Back in January 2013, we created ORC files as part of the initiative to massively speed up Apache Hive and improve the storage efficiency of data stored in Apache Hadoop. We added it as a feature of Hive for two reasons:
- To ensure that it would be well integrated with Hive
- To ensure that storing data in ORC format would be as simple as stating “stored as ORC” to your table definition.
In the last two years, many of the features that we’ve added to Hive, such as vectorization, ACID, predicate push down and LLAP, support ORC first, and follow up with other storage formats later.
The growing use and acceptance of ORC has encouraged additional Hadoop execution engines, such as Apache Pig, Map-Reduce, Cascading, and Apache Spark to support reading and writing ORC. However, there are concerns that depending on the large Hive jar that contains ORC pulls in a lot of other projects that Hive depends on. To better support these non-Hive users, we decided to split off from Hive and become a separate project. This will not only allow us to support Hive, but also provide a much more streamlined jar, documentation and help for users outside of Hive.

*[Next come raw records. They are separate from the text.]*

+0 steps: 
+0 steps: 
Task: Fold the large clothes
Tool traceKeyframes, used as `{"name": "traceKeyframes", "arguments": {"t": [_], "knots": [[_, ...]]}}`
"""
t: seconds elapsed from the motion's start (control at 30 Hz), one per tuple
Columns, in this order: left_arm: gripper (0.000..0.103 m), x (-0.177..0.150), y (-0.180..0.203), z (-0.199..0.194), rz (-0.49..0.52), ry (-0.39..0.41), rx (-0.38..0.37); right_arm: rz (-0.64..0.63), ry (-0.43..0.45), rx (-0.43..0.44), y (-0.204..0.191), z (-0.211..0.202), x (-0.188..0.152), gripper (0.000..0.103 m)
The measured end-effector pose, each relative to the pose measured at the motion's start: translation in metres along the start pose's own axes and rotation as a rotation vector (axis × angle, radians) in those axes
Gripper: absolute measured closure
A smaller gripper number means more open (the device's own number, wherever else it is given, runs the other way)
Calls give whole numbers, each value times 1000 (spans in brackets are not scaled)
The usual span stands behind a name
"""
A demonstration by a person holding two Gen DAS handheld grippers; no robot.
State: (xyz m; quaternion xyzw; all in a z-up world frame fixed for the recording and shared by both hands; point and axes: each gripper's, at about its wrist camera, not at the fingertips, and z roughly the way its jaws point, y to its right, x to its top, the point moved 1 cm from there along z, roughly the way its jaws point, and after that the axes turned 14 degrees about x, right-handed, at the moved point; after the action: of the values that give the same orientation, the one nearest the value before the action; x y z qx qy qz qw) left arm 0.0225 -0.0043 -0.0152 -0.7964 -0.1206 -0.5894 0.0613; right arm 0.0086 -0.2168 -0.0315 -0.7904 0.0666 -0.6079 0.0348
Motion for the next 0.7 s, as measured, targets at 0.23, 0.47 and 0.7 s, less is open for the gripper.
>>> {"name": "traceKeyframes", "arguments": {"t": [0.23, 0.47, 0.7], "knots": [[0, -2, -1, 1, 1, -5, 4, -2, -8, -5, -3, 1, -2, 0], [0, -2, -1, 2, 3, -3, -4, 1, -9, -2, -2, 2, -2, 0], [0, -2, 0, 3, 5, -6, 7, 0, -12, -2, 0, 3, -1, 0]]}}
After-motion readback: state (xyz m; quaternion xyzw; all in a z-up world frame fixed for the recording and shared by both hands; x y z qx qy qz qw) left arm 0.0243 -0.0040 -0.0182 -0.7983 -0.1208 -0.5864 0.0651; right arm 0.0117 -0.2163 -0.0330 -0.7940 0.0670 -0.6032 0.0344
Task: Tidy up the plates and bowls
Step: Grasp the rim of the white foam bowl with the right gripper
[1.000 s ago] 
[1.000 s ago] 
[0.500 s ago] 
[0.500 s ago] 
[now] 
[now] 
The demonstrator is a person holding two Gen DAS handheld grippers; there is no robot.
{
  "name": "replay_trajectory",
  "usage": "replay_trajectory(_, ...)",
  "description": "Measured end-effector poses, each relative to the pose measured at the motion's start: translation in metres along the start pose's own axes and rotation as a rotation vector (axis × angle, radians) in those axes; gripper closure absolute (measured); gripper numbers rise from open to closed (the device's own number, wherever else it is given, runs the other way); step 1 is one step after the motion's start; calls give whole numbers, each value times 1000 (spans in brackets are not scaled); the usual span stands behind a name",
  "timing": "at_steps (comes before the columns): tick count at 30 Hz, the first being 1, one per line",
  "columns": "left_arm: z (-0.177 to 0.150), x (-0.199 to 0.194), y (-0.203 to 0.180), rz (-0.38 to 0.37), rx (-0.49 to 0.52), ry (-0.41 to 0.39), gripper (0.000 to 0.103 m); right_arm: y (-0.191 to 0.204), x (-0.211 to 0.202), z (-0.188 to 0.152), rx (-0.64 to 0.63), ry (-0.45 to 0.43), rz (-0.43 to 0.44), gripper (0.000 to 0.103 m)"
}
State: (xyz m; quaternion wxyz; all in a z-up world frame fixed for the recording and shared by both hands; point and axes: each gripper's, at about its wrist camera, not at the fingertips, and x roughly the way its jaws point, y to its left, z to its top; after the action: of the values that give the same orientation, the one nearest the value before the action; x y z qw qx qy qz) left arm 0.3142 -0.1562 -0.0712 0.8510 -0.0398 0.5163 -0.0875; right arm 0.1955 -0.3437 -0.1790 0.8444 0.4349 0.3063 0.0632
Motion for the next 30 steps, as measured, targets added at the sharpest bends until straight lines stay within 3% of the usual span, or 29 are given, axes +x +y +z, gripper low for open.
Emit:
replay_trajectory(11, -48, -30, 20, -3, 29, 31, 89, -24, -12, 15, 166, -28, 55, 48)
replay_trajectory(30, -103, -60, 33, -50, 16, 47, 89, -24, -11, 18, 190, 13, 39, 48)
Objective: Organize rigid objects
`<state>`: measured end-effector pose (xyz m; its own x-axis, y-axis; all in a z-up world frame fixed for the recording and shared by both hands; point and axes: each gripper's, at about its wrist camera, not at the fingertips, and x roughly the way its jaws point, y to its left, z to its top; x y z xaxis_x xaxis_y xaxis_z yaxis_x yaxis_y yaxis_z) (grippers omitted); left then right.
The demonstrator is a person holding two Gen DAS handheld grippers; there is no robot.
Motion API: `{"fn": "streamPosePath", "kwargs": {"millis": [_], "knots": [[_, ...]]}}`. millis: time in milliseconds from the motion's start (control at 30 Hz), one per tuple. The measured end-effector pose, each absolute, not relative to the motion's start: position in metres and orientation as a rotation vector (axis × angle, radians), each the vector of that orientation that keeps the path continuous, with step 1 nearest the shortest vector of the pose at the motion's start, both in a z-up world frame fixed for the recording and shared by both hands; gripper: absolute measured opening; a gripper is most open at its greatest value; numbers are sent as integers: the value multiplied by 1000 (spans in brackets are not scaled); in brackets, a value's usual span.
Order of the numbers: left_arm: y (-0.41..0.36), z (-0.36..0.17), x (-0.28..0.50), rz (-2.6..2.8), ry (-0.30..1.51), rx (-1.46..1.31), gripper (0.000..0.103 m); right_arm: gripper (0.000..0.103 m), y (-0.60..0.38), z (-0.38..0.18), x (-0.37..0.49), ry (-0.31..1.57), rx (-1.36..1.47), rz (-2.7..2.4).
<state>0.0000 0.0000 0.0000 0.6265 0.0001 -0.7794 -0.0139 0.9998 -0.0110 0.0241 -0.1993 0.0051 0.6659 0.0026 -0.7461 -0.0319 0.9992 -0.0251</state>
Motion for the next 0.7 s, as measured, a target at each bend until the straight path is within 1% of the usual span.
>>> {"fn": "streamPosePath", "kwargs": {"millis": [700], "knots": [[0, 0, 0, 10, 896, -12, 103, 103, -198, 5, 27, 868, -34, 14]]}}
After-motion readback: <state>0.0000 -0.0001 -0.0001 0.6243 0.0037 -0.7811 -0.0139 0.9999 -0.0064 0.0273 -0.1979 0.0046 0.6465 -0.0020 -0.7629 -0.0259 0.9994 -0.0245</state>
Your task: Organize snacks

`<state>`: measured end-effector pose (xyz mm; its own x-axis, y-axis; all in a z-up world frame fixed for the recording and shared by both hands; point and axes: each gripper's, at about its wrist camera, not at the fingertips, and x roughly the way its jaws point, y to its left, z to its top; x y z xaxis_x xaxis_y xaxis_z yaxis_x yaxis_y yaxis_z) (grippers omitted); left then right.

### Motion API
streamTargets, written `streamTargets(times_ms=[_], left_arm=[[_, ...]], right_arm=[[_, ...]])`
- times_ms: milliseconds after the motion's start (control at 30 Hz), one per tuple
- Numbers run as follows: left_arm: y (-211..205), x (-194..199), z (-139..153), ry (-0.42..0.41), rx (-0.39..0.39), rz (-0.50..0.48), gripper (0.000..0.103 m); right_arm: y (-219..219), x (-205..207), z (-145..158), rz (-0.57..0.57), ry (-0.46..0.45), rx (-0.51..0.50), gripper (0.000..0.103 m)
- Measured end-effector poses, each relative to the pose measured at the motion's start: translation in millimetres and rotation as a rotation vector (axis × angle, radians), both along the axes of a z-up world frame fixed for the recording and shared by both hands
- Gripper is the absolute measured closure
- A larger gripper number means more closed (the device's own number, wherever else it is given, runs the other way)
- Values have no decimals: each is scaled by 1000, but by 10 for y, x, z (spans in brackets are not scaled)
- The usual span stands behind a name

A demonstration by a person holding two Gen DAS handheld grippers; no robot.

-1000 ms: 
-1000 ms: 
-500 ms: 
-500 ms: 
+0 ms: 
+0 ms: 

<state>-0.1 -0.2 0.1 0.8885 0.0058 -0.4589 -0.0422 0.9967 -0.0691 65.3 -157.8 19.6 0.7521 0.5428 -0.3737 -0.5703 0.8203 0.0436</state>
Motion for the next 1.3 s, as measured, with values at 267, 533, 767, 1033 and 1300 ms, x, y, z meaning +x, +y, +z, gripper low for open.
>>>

Although Hadoop and its ecosystem are largely written in Java, there are a lot of applications in other languages that would like to natively access ORC files in HDFS. Hortonworks, HP, and Microsoft are developing a pure C++ ORC reader and writer that enables C++ applications to read and write ORC files efficiently without Java. That code will also be moved into Apache ORC and released together with the Java implementation.